3.大正月の食事|家の行事
三が日の食事はふだんとは違う特別なものでした。この期間だけは年男である男性が朝・昼・晩と食事の支度をします。つくったものは、朝・晩に神様にも供えました。三度とも供えるという家もあります。
朝は、大根・人参・牛蒡(ごぼう)・里芋をしょう油で煮たものに焼いた餅を入れた雑煮を食べました。神様へ供えるのは餅を入れる前の煮物です。昼はとくにどんなものでも構わず、晩は米の飯を食べました。ただし、三が日の間、餅は食べずにうどんを食べる家もあります。また、山芋を食べると中気にならないともいわれました。
このほか、きんぴらごぼうや黒豆・昆布巻き・田作(ごまめ)などを年内に用意しておき、年始のあいさつに来る客に出しました。
雑煮を作るときの火を最初に焚き付けるときには、火打ち石で切り火をかけ、豆の木で焚きました。雑煮にする煮物の用意は年内に済ませておきます。
朝は雑煮という家が多いようですが、朝は蕎麦切りという家や、朝はうどんという家もあり、家例によってずいぶんと異なるようです。
朝と晩に食べるものは、たいてい決まっていましたが、昼は特に決まってはいないという家が多いようです。特に決められてはいませんが、うどんをよく食べました。残り物を食べたともいいます。
三が日の間に食べてはいけないとされる食べ物も家によって決まっていました。里芋を食べてはいけないという家もあります。
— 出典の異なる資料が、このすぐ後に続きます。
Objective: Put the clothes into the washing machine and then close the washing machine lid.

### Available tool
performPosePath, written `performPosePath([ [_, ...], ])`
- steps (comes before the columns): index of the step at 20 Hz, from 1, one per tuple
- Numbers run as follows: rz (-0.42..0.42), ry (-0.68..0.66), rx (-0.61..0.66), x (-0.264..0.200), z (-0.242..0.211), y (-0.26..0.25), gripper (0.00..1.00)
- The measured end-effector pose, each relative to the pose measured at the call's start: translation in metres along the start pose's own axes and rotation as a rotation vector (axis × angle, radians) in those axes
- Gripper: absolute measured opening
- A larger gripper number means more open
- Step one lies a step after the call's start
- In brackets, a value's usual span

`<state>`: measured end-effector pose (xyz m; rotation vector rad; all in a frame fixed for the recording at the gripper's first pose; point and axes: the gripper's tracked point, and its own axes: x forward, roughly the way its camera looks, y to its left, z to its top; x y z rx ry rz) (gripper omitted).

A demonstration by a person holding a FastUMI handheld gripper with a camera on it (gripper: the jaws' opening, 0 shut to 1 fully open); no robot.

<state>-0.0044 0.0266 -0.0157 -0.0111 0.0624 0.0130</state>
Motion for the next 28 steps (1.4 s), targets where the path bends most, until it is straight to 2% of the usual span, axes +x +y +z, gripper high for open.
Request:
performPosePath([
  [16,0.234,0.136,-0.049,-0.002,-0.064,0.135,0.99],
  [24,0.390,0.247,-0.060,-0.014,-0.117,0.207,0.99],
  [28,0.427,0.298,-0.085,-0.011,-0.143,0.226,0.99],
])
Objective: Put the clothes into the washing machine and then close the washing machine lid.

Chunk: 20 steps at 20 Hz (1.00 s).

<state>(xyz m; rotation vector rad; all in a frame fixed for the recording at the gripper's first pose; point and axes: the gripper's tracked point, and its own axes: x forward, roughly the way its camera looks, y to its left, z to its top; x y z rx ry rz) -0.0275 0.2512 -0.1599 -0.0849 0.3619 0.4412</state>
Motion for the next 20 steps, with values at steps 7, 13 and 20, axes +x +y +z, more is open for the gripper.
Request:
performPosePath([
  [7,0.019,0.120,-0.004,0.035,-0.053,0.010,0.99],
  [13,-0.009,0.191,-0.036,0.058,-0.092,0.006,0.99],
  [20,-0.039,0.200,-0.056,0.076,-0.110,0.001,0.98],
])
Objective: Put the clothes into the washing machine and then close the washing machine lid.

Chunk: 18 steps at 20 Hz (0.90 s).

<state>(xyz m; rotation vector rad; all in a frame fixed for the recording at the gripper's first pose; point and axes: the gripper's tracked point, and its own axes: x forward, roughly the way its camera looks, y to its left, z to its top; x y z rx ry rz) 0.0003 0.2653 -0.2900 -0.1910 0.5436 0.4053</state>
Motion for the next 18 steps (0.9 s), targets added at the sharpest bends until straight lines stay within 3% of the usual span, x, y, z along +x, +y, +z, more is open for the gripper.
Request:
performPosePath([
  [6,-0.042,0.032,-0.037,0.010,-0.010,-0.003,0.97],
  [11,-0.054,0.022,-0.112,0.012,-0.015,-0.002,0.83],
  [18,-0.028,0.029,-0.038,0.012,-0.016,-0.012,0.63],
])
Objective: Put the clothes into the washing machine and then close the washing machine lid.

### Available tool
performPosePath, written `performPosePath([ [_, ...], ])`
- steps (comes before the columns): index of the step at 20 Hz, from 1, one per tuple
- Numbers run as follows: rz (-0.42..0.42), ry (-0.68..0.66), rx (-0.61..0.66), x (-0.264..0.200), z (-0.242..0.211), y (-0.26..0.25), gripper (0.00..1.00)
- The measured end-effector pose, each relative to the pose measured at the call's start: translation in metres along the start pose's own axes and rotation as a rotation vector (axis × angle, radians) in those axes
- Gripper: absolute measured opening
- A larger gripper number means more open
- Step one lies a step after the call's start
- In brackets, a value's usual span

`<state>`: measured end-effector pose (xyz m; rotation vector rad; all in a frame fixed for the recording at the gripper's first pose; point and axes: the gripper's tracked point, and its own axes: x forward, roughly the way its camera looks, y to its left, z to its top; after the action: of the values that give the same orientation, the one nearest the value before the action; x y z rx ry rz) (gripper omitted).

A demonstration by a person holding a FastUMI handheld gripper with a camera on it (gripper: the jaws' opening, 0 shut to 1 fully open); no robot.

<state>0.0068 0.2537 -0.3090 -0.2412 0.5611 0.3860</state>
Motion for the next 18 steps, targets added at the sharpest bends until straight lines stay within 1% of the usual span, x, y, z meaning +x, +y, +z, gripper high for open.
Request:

夜は白いご飯を食べるという家がほとんどでした。今とは異なり、ふだんのご飯は麦を混ぜたものだったので、白米だけのご飯は御馳走だったのです。
神様に供えたものは「4日の風に吹かせるな」と3日の夕方には全部下げます。また、お炊き上げといい、3日か4日には年男が米を炊いてメンパに盛って年神様にあげました。「これで正月の食いもんは終わり」という意味でもありました。